There are many commonalities in the pop culture of India and Pakistan, something that can be smartly exploited by the Indian state. The simple fact of the matter is that no matter how big a star is in Pakistan, unless he is recognised in India, he/she will remain a two-bit star. India is in many ways the final frontier for pop artists in the subcontinent, quite similar to what the US is for the Western world. In the case of sports, there are major leverages that India can use against Pakistan. By refusing to play Pakistan at the bilateral level, India delivers not just a very strong political message but also hurts the Pakistan cricket economy. Keeping Pakistani cricketers out of IPL is again unexceptionable because it shows the Pakistanis their place in the pecking order, and even better, reaffirms the pariah status of that country as far as India is concerned. The recent actions to keep the Pakistanis out of the Kabaddi World Cup, refusing to send Indian shuttlers to Pakistan, ousting Pakistanis from the hockey league etc. fit in well with the policy of isolating Pakistan.

To an extent, the policy of isolating Pakistan is in conflict with the policy of promoting P2P relations. But asides of the fact that India will find it difficult to convince the rest of the world to isolate and sanction Pakistan while we hold candle marches, mushairas, trade exhibitions etc. with them, there is a need to review the usefulness of the P2P policy in terms of its effectiveness in either changing Pakistan’s hostile and inimical attitude towards India or even in terms of building a robust, vocal and influential constituency of peace in that country. An audit of the P2P policy will throw up very little that will commend a continuation of this policy. Of course, there are sensible Pakistanis who point to the mistakes their country has been making in its relations with India. But such sensible people existed even when the P2P policy wasn’t an article of faith for Indian policy makers. Since sensible voices in Pakistan are nothing more than a fringe group which doesn’t control anything, and don’t influence any policy, what is the point in pursuing this desultory track? All this is not to advocate severing of all ties, rather it is to argue for a more selective and more restrictive P2P policy.

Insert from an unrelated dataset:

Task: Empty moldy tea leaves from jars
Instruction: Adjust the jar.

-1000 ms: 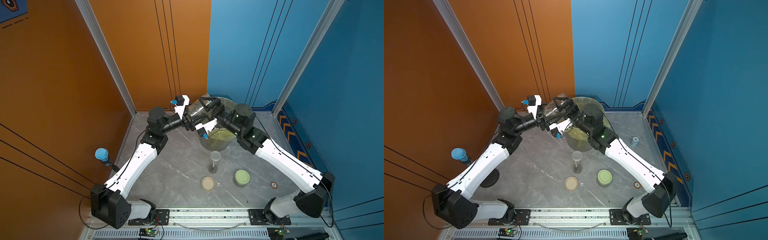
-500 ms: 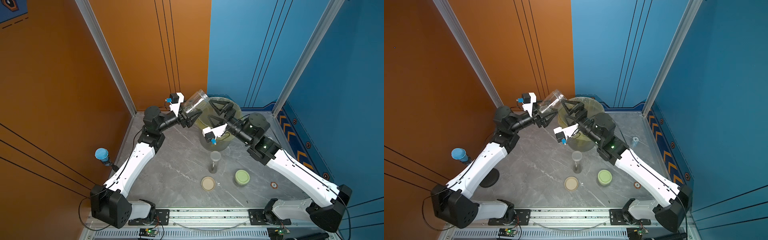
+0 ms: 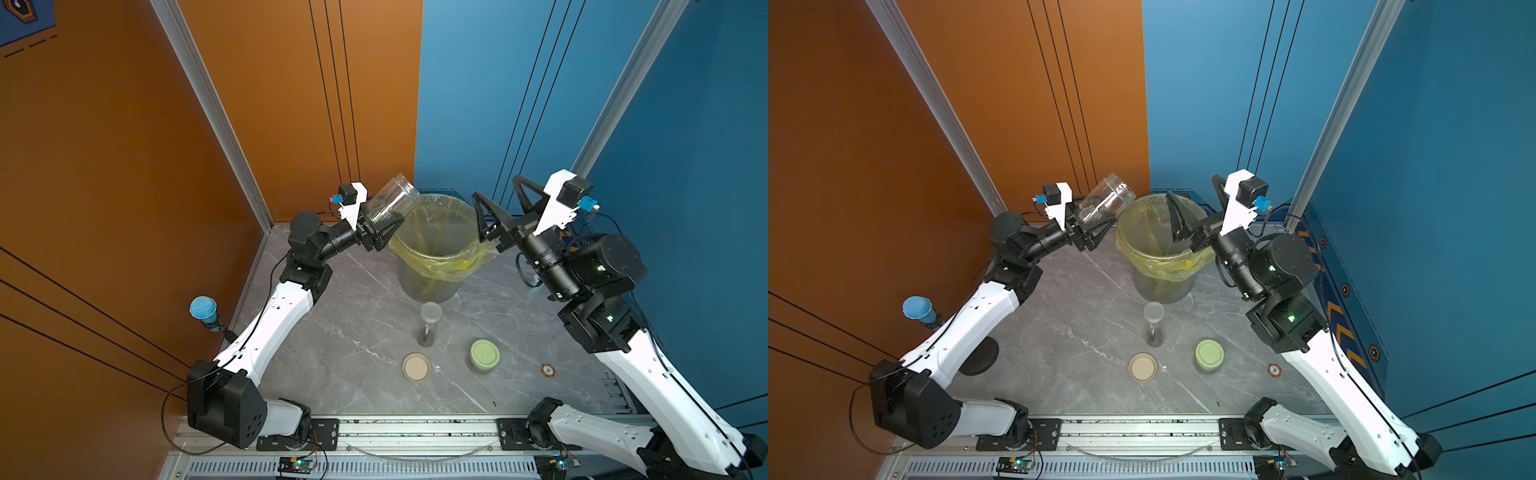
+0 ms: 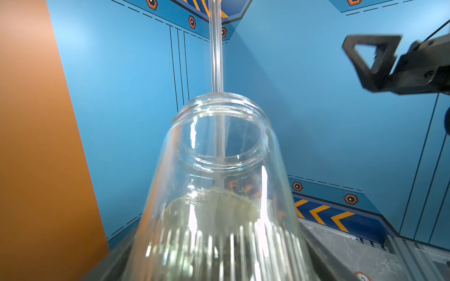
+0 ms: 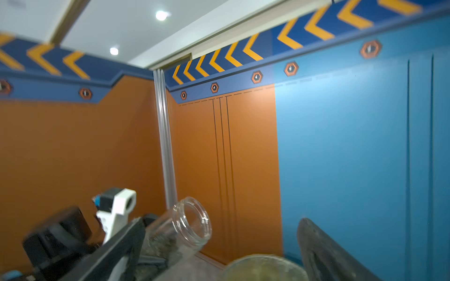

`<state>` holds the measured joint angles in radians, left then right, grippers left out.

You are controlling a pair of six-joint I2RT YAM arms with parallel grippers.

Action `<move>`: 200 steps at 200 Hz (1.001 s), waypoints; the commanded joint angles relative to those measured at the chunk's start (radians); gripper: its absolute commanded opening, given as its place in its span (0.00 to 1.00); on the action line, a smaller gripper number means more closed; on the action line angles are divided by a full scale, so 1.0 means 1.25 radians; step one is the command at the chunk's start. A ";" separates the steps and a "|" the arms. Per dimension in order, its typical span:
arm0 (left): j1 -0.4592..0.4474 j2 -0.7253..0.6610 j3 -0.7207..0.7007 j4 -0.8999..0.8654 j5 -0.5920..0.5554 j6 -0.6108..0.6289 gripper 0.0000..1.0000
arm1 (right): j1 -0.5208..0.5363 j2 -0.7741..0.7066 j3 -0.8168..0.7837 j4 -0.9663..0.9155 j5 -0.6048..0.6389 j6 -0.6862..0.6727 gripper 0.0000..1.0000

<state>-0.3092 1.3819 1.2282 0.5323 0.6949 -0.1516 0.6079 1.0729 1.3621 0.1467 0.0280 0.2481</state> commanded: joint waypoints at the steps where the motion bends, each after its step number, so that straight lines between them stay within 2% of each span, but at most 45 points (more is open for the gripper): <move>1: -0.008 0.002 0.040 0.109 -0.029 -0.014 0.15 | -0.014 0.052 -0.081 0.072 -0.063 0.446 1.00; 35: -0.021 0.015 0.035 0.144 -0.036 -0.021 0.15 | 0.030 0.124 -0.106 0.194 -0.066 0.530 1.00; 83: -0.045 0.013 0.023 0.152 -0.038 -0.015 0.15 | 0.062 0.228 -0.053 0.278 -0.067 0.565 1.00; 167: -0.083 0.018 0.012 0.152 -0.045 0.001 0.15 | 0.106 0.342 0.061 0.293 -0.068 0.561 1.00; 179: -0.086 0.019 0.013 0.152 -0.044 0.001 0.15 | 0.106 0.349 0.070 0.293 -0.063 0.560 0.97; 200: -0.087 0.019 0.007 0.152 -0.040 0.001 0.15 | 0.106 0.359 0.087 0.283 -0.061 0.553 0.85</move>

Clearly, if culture (and here one includes sports and P2P) is an integral part of the soft-power projection of a state, then culture wars are also an integral part of a state’s policy against an adversary. It is untenable to have a laissez faire approach to cultural exchanges even as there is unremitting export of terrorism and unrelenting hostile propaganda from the other side. To say that artistes or cricketers from Pakistan only spread message of love and peace is pure drivel and self-serving hogwash. Most of these people come for money and not to spread love and peace, because if it was the latter then they would have spoken up against terrorist attacks in India. So while there is a good case for restricting cultural, sporting and P2P ties, there is absolutely no case to be made for fringe groups taking law in their own hands, browbeating and bullying people into compliance with their version of lumpen nationalism while the state behaves like a bystander.